- _Work to complete_: From the data that follows, copy every line with the string "dictionary".

- _Given data_:
_ _ _

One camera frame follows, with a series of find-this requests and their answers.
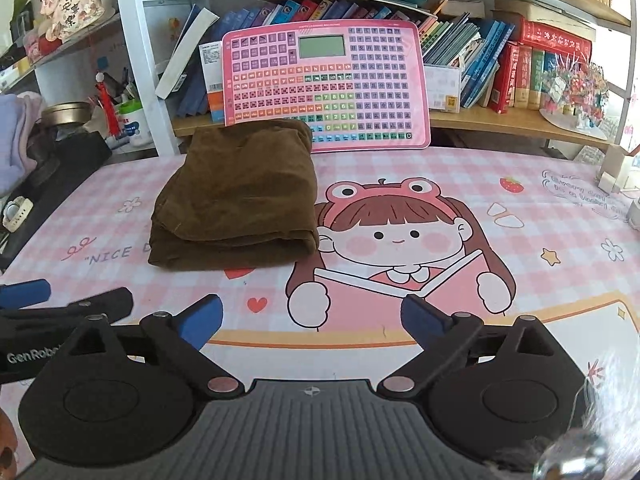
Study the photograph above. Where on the stack of leaning blue workbooks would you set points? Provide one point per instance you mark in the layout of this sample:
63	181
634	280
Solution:
470	55

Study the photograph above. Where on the white smart watch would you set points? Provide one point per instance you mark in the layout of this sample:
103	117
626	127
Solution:
16	214

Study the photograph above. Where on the orange and white barcode book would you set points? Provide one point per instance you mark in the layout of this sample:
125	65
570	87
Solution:
212	85

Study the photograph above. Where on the pink plush decoration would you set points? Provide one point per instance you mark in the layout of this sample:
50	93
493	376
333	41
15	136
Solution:
72	7

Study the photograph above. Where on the thick red dictionary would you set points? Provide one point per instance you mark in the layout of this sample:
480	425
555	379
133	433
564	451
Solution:
505	77

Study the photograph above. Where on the pink learning machine toy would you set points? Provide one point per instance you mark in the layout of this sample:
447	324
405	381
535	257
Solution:
350	90

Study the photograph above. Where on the row of thin blue books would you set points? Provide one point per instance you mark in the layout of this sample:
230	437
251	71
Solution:
320	10

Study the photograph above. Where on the white and wood bookshelf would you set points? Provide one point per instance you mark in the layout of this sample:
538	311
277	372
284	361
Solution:
475	122

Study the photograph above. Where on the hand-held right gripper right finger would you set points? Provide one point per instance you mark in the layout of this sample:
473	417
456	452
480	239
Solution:
422	321

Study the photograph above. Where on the fluffy white sleeve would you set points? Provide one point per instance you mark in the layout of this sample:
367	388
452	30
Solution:
570	455

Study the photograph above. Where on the gold round tin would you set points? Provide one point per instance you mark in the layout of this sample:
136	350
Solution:
65	114

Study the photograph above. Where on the white barcode box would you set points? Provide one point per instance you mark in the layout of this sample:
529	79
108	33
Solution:
442	87

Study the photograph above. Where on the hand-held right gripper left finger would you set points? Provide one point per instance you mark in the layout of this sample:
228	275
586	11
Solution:
202	322

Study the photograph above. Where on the white bottle green cap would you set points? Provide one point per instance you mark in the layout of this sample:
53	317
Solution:
132	127

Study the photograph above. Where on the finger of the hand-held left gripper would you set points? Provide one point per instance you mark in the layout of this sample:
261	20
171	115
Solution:
25	292
60	315

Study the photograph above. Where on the colourful bead tree ornament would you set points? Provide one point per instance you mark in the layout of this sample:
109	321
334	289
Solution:
575	90

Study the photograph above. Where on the black bag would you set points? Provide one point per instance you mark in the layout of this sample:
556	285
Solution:
70	170

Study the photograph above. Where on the lilac cloth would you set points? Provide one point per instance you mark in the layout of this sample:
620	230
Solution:
15	140

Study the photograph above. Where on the flat-lying red book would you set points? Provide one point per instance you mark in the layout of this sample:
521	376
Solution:
555	37

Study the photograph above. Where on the green dictionary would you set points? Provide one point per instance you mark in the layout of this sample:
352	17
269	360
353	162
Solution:
536	77

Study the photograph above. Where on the white plate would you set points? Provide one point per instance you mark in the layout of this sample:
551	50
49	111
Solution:
575	127

_ _ _

- _Result_:
Study the photograph above. Where on the thick red dictionary would you set points? Provide one point per instance you mark in the layout of this sample:
Study the photograph above. Where on the green dictionary would you set points? Provide one point per instance you mark in the layout of this sample:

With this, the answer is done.